Open jeromeku opened 2 months ago
@jeromeku, you can start here: https://www.deepspeed.ai/tutorials/zeropp/
@tjruwase
Is it possible partition parameters using the secondary partition for both forward and backwards? That is, only shard intra-node for both forwards and backwards instead of only for backwards?
Can this be accomplished given hpZ, and if so, what would be the appropriate config?
Thanks!
Can this be accomplished given hpZ, and if so, what would be the appropriate config?
No, this is not possible in hpZ.
@tjruwase Are there any benchmarks comparing ZeRO++ hpZ with MiCS? Are there specific use cases for one over the other given the different partitioning schemes employed by hpZ vs MiCS?

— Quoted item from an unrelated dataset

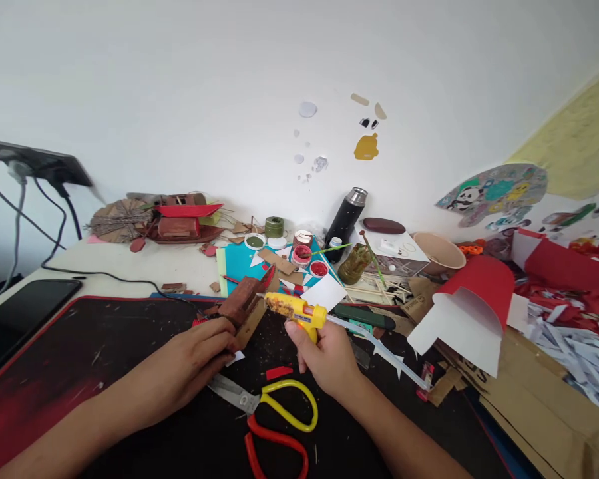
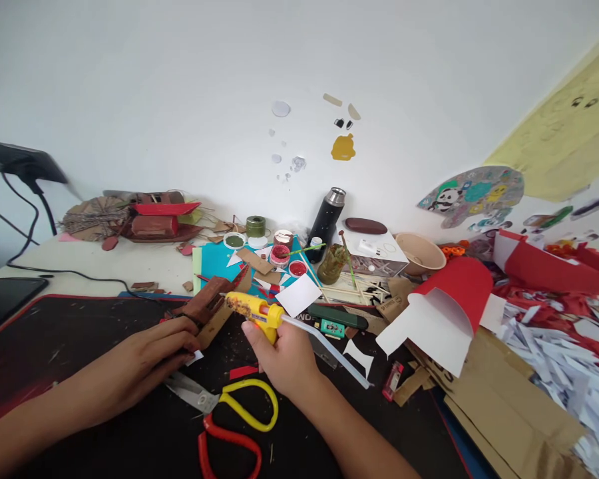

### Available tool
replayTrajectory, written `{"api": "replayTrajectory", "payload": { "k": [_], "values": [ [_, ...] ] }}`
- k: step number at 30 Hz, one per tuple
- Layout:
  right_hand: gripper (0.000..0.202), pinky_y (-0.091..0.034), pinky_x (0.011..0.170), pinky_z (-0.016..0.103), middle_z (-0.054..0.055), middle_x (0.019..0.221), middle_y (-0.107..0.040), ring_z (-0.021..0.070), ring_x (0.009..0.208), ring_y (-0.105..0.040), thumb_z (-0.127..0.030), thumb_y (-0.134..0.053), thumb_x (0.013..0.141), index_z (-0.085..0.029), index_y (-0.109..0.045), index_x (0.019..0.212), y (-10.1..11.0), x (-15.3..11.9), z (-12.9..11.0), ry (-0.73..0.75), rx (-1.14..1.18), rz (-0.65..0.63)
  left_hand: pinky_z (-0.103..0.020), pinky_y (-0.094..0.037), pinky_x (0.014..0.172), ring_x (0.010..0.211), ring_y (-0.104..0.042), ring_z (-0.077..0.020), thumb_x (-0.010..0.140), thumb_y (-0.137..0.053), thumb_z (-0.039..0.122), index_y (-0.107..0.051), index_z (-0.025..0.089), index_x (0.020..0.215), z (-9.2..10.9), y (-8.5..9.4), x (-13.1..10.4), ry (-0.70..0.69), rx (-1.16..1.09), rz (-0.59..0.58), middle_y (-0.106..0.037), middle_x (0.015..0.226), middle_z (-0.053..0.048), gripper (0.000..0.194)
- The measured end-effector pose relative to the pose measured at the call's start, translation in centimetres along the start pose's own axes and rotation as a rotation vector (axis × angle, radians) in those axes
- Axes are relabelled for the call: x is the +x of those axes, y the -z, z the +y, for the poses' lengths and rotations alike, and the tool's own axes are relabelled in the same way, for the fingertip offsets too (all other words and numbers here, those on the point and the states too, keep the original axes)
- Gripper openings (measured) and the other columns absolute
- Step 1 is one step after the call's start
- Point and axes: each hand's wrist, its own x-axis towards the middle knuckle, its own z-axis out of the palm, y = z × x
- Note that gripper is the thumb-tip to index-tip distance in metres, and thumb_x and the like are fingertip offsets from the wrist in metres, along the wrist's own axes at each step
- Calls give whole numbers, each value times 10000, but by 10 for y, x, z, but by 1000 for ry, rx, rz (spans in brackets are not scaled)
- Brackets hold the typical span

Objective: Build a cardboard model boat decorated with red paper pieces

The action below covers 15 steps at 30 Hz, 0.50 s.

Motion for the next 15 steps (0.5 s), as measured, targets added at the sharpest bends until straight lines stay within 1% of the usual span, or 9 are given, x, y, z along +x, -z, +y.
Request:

@jeromeku, please see the attached performance comparison of hpZ versus MiCS. Generally, hpZ is more memory efficient because, unlike MiCS, it does not replicate the entire model state. However, MiCS might be competitive in scenarios where memory is not a bottleneck.
Is your feature request related to a problem? Please describe. I'm interested in hybrid FSDP where the model is replicated across nodes and sharded within node.
My understanding is that this can be achieved through MiCS and / or ZeRO++ hpZ.
Describe the solution you'd like Better documentation, examples, or tutorials on how these solutions differ and how to best compose these features with Zero3 for a given network topology.